En raison de la pandémie, de nombreux vétérans et civils ont reporté les tests de dépistage du cancer. De plus, un quart de tous les anciens combattants vivent dans des régions rurales, ce qui rend l’accès au dépistage plus difficile. Le cancer du poumon est la deuxième forme de cancer la plus courante chez nos vétérans, où près de 8 000 reçoivent un diagnostic de cancer du poumon. Le cancer du poumon est également la forme de cancer la plus mortelle chez les vétérans, où 5 000 vétérans meurent chaque année. Le dépistage différé du cancer empêche le diagnostic et le traitement en temps opportun. VA s’est concentré sur la promotion du dépistage du cancer du sein, colorectal, du poumon, du col de l’utérus et de la prostate pour encourager les vétérans à s’attaquer aux soins différés en cas de pandémie.

Comme l’a noté le récent Panel du président sur le cancer, le dépistage du cancer colorectal peut effectivement avoir lieu dans le confort de sa propre maison avec des tests de dépistage basés sur les selles, tels que les tests immunochimiques fécaux (FIT). VA met en œuvre un programme pour offrir un dépistage FIT aux vétérans à travers le pays. Ce programme garantira que les anciens combattants ont accès en temps opportun à un dépistage fondé sur des données probantes, et il a été démontré que cette intervention réduit à la fois la mortalité par cancer et améliore l’équité en matière de santé. Des directives sur les programmes nationaux sont en cours d’élaboration et des programmes pilotes sont en cours dans le but d’être déployés au début de 2023. On estime que 1,2 million de vétérans sont éligibles au dépistage FIT.

Nous encouragerons les dépistages du cancer du poumon auprès des quelque 900 000 vétérans qui risquent de développer un cancer du poumon. Le dépistage du cancer du poumon – à l’aide de tomodensitométries (TDM) annuelles – réduit considérablement le nombre de personnes qui meurent du cancer du poumon. Malheureusement, sur les 1 à 2 millions d’anciens combattants admissibles, moins de 10 % ont actuellement subi ne serait-ce qu’un seul tomodensitogramme pour le dépistage du cancer du poumon.

En 2021, VA a créé le National Center for Lung Cancer Screening pour résoudre ce problème. Sa mission est d’accroître l’accès systématique et équitable à des processus de dépistage du cancer du poumon de haute qualité. Le Centre tirera parti du système de soins de santé d’apprentissage de VA pour accroître durablement l’accès à des processus de dépistage du cancer du poumon fondés sur des données probantes qui sont efficaces, équitables, sûrs et efficients.

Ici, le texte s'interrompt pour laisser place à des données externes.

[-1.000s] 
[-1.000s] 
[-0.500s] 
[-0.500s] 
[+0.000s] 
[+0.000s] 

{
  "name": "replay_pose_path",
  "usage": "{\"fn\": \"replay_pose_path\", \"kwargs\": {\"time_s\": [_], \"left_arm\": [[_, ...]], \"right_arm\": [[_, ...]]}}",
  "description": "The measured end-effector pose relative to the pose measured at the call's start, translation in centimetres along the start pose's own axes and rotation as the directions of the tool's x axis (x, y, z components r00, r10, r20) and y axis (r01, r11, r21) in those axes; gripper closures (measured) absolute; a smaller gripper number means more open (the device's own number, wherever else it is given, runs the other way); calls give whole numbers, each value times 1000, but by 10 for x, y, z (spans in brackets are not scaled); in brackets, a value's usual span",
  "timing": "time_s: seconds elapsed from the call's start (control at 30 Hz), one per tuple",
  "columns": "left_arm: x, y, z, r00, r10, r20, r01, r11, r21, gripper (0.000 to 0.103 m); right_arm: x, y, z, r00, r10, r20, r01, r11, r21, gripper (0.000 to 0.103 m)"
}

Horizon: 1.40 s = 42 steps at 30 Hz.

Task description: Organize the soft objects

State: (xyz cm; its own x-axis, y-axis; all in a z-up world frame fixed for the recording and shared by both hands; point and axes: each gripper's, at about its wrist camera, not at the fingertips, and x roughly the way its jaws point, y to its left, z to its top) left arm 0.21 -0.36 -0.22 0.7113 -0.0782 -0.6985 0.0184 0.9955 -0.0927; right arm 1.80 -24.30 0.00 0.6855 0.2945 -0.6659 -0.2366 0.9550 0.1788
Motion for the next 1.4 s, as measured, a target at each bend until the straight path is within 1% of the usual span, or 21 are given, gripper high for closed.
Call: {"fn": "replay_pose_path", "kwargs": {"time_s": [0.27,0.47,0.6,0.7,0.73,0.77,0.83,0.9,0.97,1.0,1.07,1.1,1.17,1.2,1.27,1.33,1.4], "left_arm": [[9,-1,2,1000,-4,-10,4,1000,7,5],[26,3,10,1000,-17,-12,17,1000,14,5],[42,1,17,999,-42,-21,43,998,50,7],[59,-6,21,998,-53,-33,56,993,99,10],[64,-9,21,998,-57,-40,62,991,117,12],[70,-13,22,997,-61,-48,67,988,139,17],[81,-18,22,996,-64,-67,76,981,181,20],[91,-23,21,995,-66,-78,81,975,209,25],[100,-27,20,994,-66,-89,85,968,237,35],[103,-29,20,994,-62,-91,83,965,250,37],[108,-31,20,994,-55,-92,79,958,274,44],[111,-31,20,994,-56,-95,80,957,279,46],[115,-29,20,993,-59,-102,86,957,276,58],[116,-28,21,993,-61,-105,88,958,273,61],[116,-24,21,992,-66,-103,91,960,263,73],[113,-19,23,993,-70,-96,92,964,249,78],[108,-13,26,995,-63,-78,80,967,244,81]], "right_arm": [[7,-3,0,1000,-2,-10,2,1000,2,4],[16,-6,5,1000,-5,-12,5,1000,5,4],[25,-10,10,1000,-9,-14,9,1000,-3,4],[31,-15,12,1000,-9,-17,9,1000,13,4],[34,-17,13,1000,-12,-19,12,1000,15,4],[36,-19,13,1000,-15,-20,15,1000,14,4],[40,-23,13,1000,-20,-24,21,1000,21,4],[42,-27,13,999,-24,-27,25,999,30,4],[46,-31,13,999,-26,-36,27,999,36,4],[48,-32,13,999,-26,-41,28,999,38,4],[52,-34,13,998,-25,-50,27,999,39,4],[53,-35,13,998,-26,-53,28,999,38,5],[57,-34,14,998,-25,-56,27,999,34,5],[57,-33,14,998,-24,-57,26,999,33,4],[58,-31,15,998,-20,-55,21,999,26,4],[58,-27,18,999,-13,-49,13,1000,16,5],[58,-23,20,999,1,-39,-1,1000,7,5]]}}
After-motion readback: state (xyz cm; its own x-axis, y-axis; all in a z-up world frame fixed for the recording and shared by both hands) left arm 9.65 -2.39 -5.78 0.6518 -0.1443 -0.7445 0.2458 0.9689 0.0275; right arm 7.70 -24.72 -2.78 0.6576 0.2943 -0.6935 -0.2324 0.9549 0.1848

Avec l’aide du Centre, VA est sur le point de connaître une croissance rapide en permettant aux anciens combattants d’accéder au dépistage du cancer du poumon et, par la suite, de réduire considérablement le nombre de décès dus au cancer du poumon.

Le Centre soutient et défend les anciens combattants en mettant en œuvre des processus de soins centrés sur le patient pour la prise de décision partagée, les interventions de sevrage tabagique et en connectant les patients à très haut risque de cancer du poumon à des niveaux de soins supplémentaires. Il s’associe à des installations VA pour fournir des données et des conseils politiques à la direction centrale concernant les problèmes liés au dépistage du cancer du poumon.